[Your task]:
Give back the full listing verbatim, apart from its images.

[Data provided]:
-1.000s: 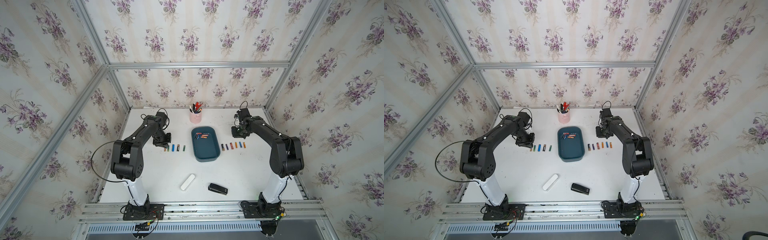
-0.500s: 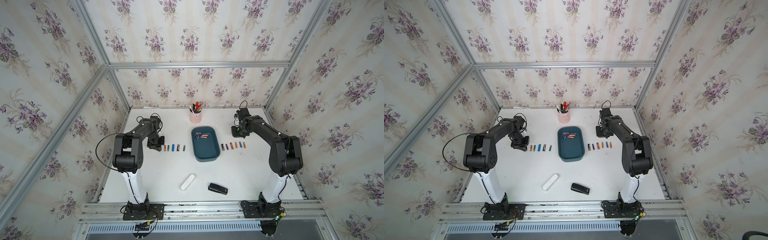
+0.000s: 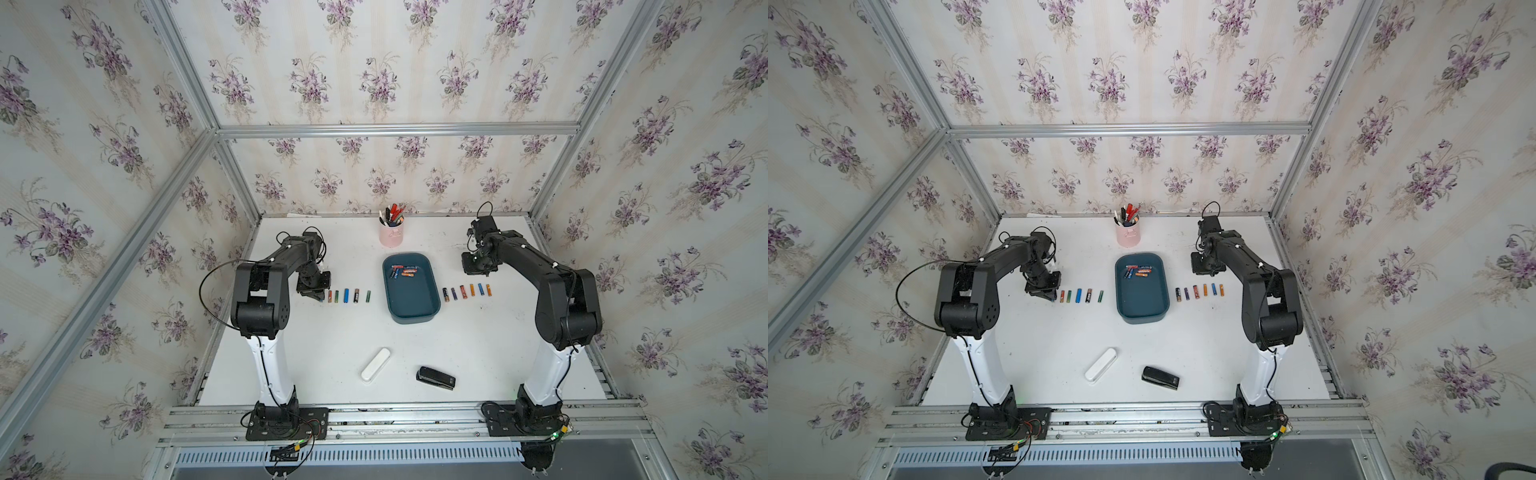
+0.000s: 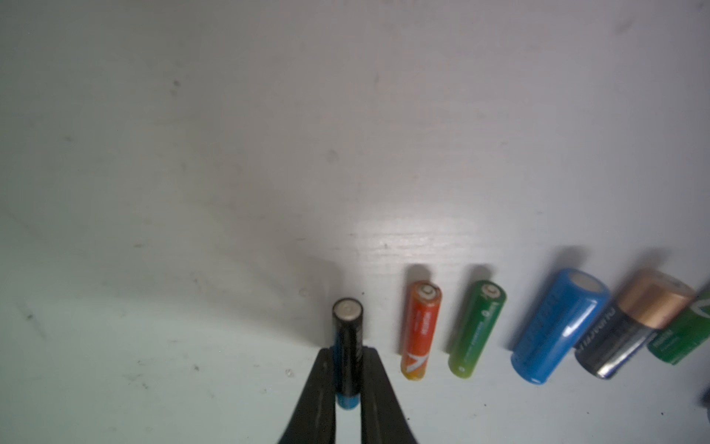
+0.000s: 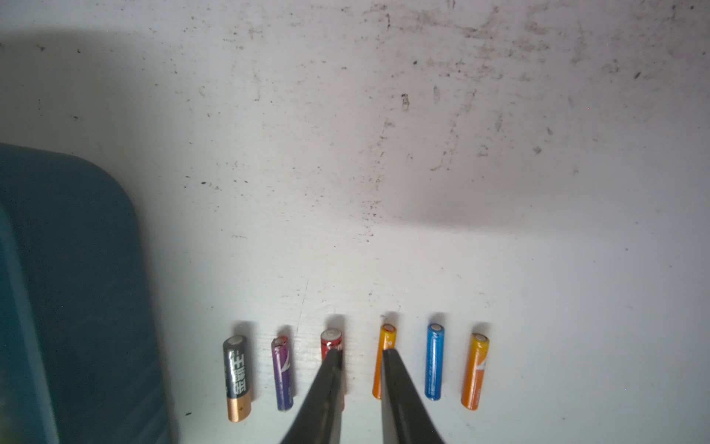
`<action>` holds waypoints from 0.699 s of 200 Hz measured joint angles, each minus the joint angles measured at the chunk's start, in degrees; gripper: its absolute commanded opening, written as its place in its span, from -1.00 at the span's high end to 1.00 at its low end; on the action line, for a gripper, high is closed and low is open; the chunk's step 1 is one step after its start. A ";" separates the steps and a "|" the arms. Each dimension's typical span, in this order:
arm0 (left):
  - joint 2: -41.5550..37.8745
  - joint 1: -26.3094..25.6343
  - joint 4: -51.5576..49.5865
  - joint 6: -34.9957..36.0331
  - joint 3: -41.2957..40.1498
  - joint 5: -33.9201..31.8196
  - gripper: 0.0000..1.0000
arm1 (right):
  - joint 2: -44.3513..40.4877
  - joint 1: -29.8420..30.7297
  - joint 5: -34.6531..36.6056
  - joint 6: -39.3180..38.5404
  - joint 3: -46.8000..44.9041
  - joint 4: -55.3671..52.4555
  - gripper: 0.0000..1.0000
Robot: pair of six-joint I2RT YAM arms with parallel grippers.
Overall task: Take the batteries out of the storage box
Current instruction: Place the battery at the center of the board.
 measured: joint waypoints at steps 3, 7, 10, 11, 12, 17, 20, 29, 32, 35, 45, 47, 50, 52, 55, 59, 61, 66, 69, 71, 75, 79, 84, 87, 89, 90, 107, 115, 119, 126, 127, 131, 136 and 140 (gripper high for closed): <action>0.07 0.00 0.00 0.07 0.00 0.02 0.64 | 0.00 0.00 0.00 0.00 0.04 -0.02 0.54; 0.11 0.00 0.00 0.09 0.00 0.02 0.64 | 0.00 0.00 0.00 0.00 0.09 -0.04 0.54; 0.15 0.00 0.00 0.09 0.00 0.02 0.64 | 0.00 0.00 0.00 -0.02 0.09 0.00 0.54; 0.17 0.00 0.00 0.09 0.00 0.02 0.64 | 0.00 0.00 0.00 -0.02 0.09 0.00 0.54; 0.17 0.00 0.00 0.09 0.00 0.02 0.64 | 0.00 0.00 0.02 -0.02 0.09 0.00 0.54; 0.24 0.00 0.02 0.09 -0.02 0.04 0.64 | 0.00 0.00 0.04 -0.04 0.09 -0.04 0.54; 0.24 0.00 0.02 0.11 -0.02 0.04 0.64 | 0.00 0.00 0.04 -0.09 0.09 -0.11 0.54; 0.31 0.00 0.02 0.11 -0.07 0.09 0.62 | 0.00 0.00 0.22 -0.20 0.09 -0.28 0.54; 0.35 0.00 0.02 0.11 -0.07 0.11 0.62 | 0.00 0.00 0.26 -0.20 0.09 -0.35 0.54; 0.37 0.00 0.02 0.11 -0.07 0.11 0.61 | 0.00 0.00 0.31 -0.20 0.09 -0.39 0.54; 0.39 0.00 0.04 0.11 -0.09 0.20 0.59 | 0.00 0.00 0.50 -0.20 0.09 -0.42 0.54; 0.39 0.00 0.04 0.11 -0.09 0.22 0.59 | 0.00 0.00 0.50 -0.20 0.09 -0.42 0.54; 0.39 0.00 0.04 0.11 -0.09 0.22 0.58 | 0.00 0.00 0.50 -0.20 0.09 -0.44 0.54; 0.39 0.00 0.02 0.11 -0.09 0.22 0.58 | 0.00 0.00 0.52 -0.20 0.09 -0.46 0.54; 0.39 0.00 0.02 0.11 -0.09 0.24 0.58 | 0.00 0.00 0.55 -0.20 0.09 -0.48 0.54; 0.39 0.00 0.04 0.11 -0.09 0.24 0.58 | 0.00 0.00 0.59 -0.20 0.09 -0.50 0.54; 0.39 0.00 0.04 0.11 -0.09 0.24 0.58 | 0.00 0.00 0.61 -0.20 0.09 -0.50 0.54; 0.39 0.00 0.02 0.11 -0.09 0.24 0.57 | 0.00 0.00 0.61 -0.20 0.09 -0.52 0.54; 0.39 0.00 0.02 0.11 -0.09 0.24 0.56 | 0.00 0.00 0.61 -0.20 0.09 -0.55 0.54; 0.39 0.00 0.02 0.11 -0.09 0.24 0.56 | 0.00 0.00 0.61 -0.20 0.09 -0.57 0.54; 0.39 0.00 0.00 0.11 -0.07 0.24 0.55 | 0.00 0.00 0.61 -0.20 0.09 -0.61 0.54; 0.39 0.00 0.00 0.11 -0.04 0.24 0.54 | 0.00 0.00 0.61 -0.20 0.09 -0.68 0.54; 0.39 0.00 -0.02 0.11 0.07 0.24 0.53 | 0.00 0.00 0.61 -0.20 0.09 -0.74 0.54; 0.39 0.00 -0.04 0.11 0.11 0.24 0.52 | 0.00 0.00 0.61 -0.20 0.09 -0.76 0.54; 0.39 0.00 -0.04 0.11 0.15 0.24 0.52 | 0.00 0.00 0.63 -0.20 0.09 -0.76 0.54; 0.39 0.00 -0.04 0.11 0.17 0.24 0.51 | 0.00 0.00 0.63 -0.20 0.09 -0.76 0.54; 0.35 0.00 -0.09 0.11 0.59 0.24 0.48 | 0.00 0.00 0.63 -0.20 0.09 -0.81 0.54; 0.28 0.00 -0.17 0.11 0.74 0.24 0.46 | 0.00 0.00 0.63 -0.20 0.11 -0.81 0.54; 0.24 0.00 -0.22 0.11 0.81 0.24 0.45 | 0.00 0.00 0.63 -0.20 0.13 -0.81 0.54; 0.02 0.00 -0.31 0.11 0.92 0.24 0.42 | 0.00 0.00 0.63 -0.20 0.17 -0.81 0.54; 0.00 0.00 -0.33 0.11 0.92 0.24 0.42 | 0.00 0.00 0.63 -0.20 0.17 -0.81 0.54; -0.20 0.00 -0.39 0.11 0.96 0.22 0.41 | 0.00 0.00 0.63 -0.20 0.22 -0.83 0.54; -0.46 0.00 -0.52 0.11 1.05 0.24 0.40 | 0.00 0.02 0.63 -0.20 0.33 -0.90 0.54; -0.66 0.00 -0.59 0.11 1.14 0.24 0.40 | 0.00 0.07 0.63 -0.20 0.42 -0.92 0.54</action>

[Exercise output]:
-1.000s: 
-0.500s: 
+0.000s: 
+0.000s: 
+0.000s: 
`<action>` holds waypoints from 0.699 s of 200 Hz measured joint angles, each minus the joint angles measured at the chunk's start, in degrees; gripper: its absolute commanded opening, written as its place in its span, from -1.00 at the span's high end to 1.00 at its low end; on the action line, for a gripper, high is closed and low is open; the chunk's step 1 is one step after its start. A ";" separates the steps and a "|" the arms. Each dimension's typical span, in this order:
arm0 (left):
  - joint 2: -41.5550..37.8745
  - joint 1: -26.3094..25.6343
  - joint 4: -51.5576..49.5865
  - joint 6: -34.9957..36.0331
  - joint 3: -41.2957..40.1498
  - joint 5: -33.9201..31.8196
  - gripper: 0.0000..1.0000
arm1 (right):
  - joint 2: -44.3513..40.4877
  - joint 1: -29.8420..30.7297
  - joint 5: -34.6531..36.6056
  - joint 6: -39.3180..38.5404
  - joint 3: -46.8000..44.9041
  - joint 4: -55.3671..52.4555
  - gripper: 0.0000..1.0000
Robot: pair of six-joint I2RT YAM arms with parallel grippers.
Overall task: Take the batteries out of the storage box
Current instruction: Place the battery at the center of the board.
 measured: joint waypoints at steps 3, 7, 10, 11, 12, 17, 20, 29, 32, 35, 45, 47, 50, 52, 55, 59, 61, 66, 69, 71, 75, 79, 84, 87, 89, 90, 107, 115, 119, 126, 127, 131, 136 and 140 (gripper high for closed): <action>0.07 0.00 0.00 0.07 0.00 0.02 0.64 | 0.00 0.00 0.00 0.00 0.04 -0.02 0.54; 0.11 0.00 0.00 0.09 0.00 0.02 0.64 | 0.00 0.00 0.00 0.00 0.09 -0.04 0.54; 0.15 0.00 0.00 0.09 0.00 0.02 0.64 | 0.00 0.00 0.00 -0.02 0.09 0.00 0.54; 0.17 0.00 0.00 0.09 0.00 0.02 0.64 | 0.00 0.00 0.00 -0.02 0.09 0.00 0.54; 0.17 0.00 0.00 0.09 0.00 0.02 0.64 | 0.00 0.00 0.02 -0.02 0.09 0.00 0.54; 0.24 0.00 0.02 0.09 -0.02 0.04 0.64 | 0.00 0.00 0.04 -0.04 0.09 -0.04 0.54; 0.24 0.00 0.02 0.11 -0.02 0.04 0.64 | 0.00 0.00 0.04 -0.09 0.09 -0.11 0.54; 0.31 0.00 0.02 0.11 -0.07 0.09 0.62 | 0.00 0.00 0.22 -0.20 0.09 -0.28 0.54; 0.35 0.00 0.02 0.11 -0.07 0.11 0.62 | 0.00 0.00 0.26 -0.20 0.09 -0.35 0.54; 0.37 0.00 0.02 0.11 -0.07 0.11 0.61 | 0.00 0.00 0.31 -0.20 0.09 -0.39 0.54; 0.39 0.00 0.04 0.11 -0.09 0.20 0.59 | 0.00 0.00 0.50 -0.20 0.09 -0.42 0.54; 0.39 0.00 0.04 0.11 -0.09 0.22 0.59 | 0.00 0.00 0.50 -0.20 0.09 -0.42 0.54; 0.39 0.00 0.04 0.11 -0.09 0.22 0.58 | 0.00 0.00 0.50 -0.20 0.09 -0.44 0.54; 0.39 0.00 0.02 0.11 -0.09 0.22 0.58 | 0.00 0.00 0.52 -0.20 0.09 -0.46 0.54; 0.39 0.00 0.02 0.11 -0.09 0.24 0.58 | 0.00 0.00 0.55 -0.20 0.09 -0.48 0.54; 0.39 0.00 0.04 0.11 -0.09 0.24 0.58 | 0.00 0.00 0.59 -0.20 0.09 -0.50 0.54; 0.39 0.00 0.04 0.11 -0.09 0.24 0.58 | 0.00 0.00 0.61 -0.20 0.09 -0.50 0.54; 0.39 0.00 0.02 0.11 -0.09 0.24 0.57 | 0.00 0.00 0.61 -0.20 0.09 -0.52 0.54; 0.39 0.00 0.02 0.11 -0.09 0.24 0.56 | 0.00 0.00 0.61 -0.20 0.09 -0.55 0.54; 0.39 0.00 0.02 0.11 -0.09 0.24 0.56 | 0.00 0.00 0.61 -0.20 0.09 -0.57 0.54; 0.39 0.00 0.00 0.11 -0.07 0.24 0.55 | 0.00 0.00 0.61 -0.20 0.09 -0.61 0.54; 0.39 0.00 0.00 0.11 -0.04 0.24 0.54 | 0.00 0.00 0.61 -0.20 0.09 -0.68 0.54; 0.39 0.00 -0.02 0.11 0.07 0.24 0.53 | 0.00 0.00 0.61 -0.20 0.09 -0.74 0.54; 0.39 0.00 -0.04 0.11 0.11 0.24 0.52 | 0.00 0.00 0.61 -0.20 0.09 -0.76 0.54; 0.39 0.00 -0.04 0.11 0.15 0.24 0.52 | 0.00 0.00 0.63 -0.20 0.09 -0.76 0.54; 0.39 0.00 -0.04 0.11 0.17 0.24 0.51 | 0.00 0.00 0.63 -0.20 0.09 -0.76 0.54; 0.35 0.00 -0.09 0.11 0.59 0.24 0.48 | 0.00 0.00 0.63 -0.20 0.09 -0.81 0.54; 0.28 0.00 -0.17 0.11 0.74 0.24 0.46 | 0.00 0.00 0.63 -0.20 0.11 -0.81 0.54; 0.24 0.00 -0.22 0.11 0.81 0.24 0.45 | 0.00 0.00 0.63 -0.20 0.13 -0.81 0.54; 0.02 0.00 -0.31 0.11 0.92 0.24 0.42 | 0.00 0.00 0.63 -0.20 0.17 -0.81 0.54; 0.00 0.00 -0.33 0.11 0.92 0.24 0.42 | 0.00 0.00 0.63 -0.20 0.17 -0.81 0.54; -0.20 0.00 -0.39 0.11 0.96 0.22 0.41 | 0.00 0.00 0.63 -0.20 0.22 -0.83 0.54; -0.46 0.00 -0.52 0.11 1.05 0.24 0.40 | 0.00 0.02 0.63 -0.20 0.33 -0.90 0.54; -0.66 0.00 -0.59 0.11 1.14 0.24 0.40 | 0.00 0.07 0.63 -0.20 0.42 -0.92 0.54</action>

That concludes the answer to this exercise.